EXERCISE REQUIREMENTS: Report how many lines below contain the word "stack". Write only that number.

GIVEN INFORMATION:
______________________________
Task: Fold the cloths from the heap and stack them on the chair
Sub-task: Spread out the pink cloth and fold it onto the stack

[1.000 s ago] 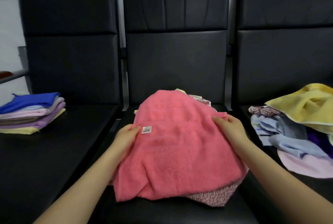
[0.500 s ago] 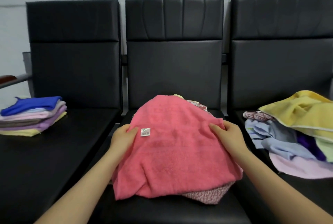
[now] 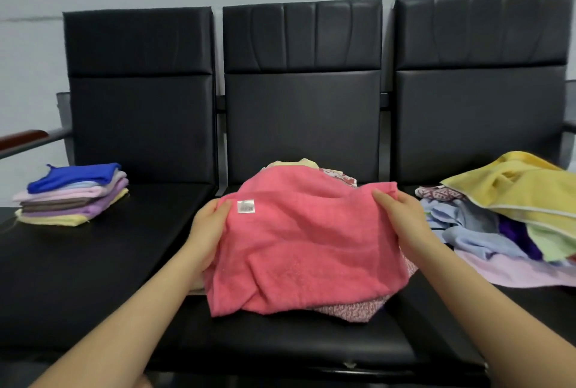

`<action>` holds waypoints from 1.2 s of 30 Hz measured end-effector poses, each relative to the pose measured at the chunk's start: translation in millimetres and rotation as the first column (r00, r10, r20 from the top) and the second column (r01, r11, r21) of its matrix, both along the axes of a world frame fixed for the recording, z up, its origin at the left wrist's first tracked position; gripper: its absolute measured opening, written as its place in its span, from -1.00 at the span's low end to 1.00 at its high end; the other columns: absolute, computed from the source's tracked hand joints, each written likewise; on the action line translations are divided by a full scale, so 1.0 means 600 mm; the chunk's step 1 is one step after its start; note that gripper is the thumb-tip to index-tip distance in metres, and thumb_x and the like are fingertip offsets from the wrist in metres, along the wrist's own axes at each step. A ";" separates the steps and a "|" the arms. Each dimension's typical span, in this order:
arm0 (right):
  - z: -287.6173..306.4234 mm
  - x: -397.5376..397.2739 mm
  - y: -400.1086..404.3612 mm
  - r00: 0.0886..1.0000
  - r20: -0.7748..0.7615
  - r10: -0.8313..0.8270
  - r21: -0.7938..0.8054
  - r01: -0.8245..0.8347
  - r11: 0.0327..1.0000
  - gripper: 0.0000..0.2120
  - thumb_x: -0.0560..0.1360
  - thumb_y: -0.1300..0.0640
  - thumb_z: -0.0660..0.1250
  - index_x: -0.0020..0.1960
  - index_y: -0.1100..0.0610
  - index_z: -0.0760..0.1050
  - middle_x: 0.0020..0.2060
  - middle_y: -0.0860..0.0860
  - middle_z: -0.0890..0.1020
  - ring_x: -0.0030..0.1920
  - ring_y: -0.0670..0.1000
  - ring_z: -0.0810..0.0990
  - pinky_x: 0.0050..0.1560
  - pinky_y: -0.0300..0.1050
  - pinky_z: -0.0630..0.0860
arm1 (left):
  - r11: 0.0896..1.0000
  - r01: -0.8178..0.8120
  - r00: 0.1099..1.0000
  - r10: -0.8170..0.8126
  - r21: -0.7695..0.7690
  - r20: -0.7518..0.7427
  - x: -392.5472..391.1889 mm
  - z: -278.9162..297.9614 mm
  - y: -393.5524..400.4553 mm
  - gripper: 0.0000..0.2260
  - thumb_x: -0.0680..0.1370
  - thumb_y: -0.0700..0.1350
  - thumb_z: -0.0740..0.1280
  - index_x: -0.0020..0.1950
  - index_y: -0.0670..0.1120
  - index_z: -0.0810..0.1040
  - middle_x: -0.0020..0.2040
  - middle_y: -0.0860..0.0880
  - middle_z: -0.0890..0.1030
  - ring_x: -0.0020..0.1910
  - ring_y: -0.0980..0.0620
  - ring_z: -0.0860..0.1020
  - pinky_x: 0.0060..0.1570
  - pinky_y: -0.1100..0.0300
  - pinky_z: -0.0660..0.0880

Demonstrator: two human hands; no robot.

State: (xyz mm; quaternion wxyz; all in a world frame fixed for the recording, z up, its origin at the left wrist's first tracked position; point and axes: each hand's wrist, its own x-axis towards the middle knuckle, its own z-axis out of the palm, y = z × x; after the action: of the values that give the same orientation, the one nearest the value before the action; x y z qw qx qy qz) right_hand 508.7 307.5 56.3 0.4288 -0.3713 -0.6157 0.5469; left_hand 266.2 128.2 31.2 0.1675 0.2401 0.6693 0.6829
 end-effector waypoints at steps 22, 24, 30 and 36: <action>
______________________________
EXERCISE ANSWER: 2